During my career in ministry, I had a number of parishioners who disagreed with me vehemently on issues of theology, Biblical interpretation, ethics, politics, and many other topics they and I could be passionate about. I didn't lose my commitment to be their pastor because we disagree, nor did they walk away from the churches I served. Some of them became dear friends. It's not that we simply "agreed to disagree": in some cases, we never stopped trying to convert each other. What we did acknowledge is our mutual humanity, and our belief that disagreement on an issue was a lousy reason to stop caring about another person's wellbeing. And from time to time, one or the other of us would say or do something that resonated with the other. At such times, it was important to express an "amen."
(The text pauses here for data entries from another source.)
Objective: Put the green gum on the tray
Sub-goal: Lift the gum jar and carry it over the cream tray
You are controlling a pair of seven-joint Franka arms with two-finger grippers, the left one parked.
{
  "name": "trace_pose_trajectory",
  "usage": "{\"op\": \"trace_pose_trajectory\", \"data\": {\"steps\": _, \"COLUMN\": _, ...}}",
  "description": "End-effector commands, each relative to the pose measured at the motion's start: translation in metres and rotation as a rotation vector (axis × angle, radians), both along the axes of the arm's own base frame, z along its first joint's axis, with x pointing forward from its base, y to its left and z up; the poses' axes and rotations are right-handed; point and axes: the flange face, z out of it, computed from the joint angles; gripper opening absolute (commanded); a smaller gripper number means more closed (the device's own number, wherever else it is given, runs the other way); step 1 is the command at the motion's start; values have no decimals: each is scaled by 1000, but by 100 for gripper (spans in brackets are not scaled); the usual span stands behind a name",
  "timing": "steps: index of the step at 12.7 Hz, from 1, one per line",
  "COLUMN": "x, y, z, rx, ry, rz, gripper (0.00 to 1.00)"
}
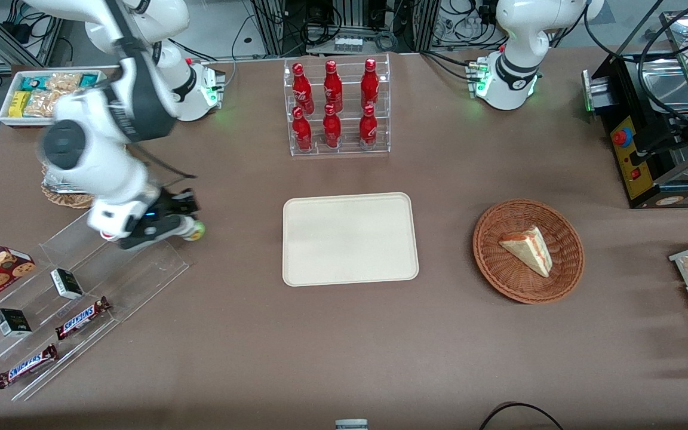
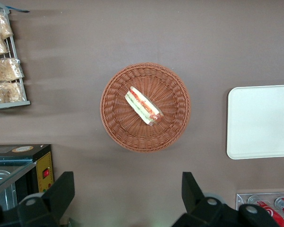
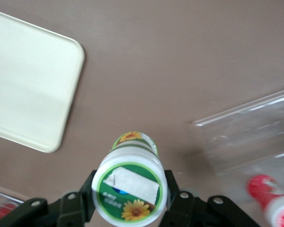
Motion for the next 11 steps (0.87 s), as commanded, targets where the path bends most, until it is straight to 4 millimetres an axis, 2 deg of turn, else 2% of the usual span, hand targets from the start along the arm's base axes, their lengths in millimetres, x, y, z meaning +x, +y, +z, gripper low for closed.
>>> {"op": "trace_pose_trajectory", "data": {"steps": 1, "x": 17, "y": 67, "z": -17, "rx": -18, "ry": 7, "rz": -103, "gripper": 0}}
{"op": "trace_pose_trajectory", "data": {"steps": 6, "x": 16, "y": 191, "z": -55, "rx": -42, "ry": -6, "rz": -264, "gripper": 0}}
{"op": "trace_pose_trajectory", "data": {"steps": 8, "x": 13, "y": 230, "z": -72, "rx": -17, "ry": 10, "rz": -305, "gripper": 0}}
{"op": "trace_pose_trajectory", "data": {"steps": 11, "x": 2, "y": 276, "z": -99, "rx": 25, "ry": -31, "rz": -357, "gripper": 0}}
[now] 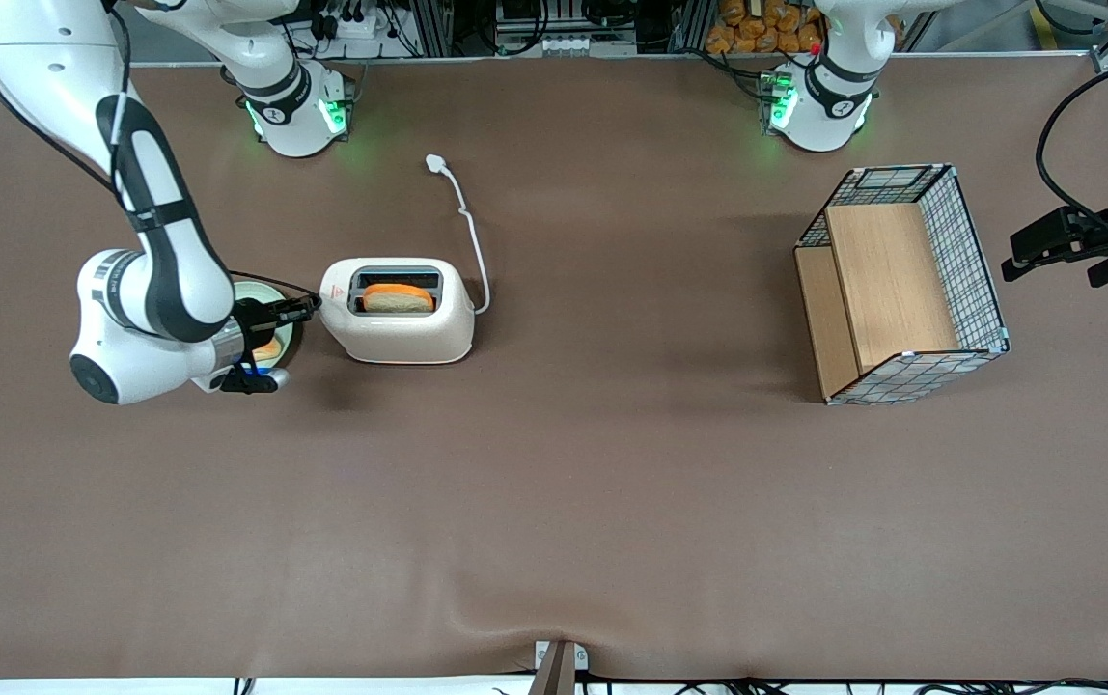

That's the dynamic of representation. Mitt Romney cast a vote that transcended party, as none of his fellow Republican senators felt capable of doing. In so doing, he brought down on himself the wrath of all Trumpdom. Nancy Pelosi performed a symbolic act that no one else could have, and did it at the one moment when it needed most to be performed. No, it didn't change anything that was to happen in the conflagration of gloating and vengeance that began the next day; but doing it the way she did, at the moment she did, was more powerful in its rejection of Trumpism than tens of thousands of protestors in the street.
You don't have to be a politician to represent in this way, though it helps. The Parkland parent who was escorted out of the State of the Union because he was too vocal in his disagreement with Trump's NRA pandering represented well the majority of Americans who want stricter gun laws. The Chinese doctor whose warnings of the corona virus were ignored until it was too late, and who has now succumbed to the virus himself, represented hundreds of millions of Chinese citizens who are dissatisfied with their regime's sluggish, PR-driven response to health crises. No, you don't have to be a national figure, but it helps: to represent, you must be in a position, even if momentarily, to be seen and heard by large numbers of your fellow citizens.
That's why most representation comes from individuals who've been elected to represent, whether it's been with votes, dollars, or hits on social media. It often comes at a price: the Dixie Chicks were in a good place to represent heartland resistance to the Iraq War, but it cost them years' worth of record sales and performance contracts. Mitt Romney is facing a blizzard of reprobation from the political party that has been his home for his entire career. And history books are filled with examples of spiritual and political leaders whose representing led to their martyrdoms.
So thank you, Mitt, Nancy, and all the other representers who will, in the moment, say or do the right thing in behalf of the rest of us. Thank you for speaking for me, for acting for me, for so effectively making the statement I could not. Long may you represent.